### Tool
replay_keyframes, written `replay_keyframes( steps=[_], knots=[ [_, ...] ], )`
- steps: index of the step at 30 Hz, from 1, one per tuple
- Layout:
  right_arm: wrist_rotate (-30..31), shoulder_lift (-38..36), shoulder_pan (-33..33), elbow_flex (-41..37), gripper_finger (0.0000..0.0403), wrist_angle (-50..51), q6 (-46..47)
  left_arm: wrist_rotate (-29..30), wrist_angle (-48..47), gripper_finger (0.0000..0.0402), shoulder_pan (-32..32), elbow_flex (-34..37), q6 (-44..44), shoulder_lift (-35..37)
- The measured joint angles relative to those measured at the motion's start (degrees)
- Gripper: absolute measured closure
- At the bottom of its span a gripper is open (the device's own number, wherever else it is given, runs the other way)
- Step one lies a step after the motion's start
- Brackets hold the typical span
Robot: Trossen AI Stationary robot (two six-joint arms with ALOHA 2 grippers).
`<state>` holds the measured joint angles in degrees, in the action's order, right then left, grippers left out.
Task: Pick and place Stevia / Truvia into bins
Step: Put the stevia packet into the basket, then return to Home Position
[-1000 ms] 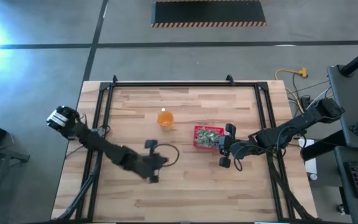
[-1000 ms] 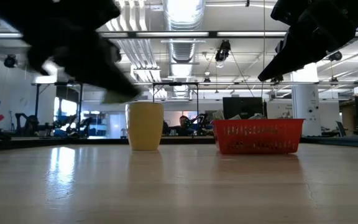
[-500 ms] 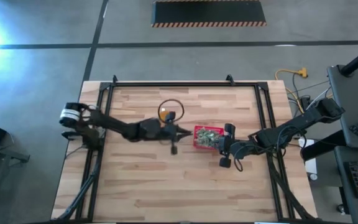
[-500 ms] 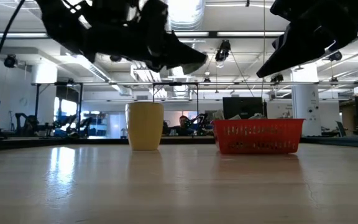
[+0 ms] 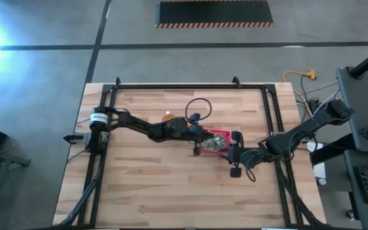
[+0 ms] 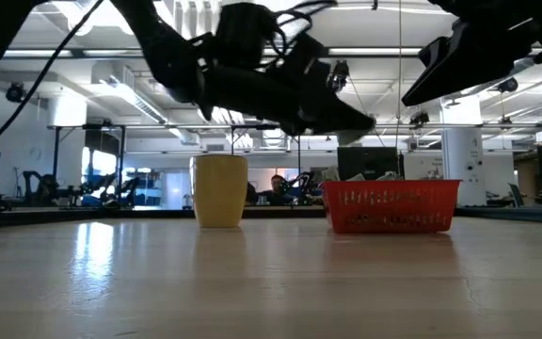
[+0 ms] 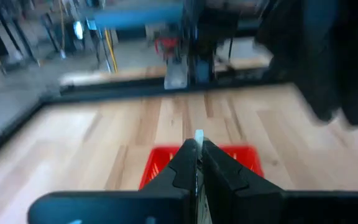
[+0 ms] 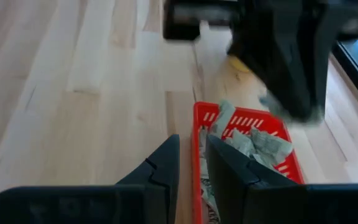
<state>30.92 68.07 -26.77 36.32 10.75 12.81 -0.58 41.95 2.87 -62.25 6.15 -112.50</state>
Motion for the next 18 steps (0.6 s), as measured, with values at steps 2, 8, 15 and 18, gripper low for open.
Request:
replay_keyframes(
  steps=[2, 8, 15, 18],
  knots=[
    [0.0, -0.5, -0.4, 0.0, 0.0335, 0.8, 0.0, -0.1, -4.5, 0.0401, 0.3, -2.3, -1.2, -1.1],
    [0.0, -2.4, -0.9, 0.0, 0.0335, 1.8, 0.3, -0.6, -10.9, 0.0395, 1.0, -5.7, -3.6, -1.8],
    [0.0, -3.2, -1.2, 0.0, 0.0335, 1.8, 0.6, -0.7, -11.0, 0.0331, 1.0, -5.8, -4.3, -1.4],
    [0.1, -3.2, -1.2, 0.0, 0.0335, 1.7, 0.6, -0.7, -11.3, 0.0288, 1.0, -5.7, -4.3, -1.4]
  ],
)
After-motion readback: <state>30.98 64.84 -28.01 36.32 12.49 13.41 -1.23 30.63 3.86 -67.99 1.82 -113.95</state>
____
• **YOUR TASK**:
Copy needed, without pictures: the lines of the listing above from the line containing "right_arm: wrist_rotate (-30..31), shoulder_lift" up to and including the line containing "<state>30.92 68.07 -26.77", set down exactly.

• **YOUR SOLUTION**:
  right_arm: wrist_rotate (-30..31), shoulder_lift (-38..36), shoulder_pan (-33..33), elbow_flex (-41..37), gripper_finger (0.0000..0.0403), wrist_angle (-50..51), q6 (-46..47)
  left_arm: wrist_rotate (-29..30), wrist_angle (-48..47), gripper_finger (0.0000..0.0402), shoulder_pan (-32..32), elbow_flex (-34..37), q6 (-44..44), shoulder_lift (-35..37)
- The measured joint angles relative to those measured at the motion's start (degrees)
- Gripper: absolute measured closure
- At the bottom of its span a gripper is open (the device's own number, wherever else it is given, runs the other way)
- Step one lies a step after the motion's start
- Brackets hold the typical span
Robot: Trossen AI Stationary robot (two six-joint arms with ALOHA 2 grippers).
`<state>` holds the measured joint angles in degrees, in the action's order, right then left, grippers left out.
Task: Pick and place Stevia / Truvia into bins
Step: Put the stevia packet into the basket, then return to Home Position
[-1000 ms] 
[-1000 ms] 
[-500 ms] 
[-500 ms] 
[+0 ms] 
[+0 ms] 
[+0 ms] 
[+0 ms] 
<state>30.92 68.07 -26.77 36.32 10.75 12.81 -0.58 41.95 2.87 -62.25 6.15 -112.50</state>

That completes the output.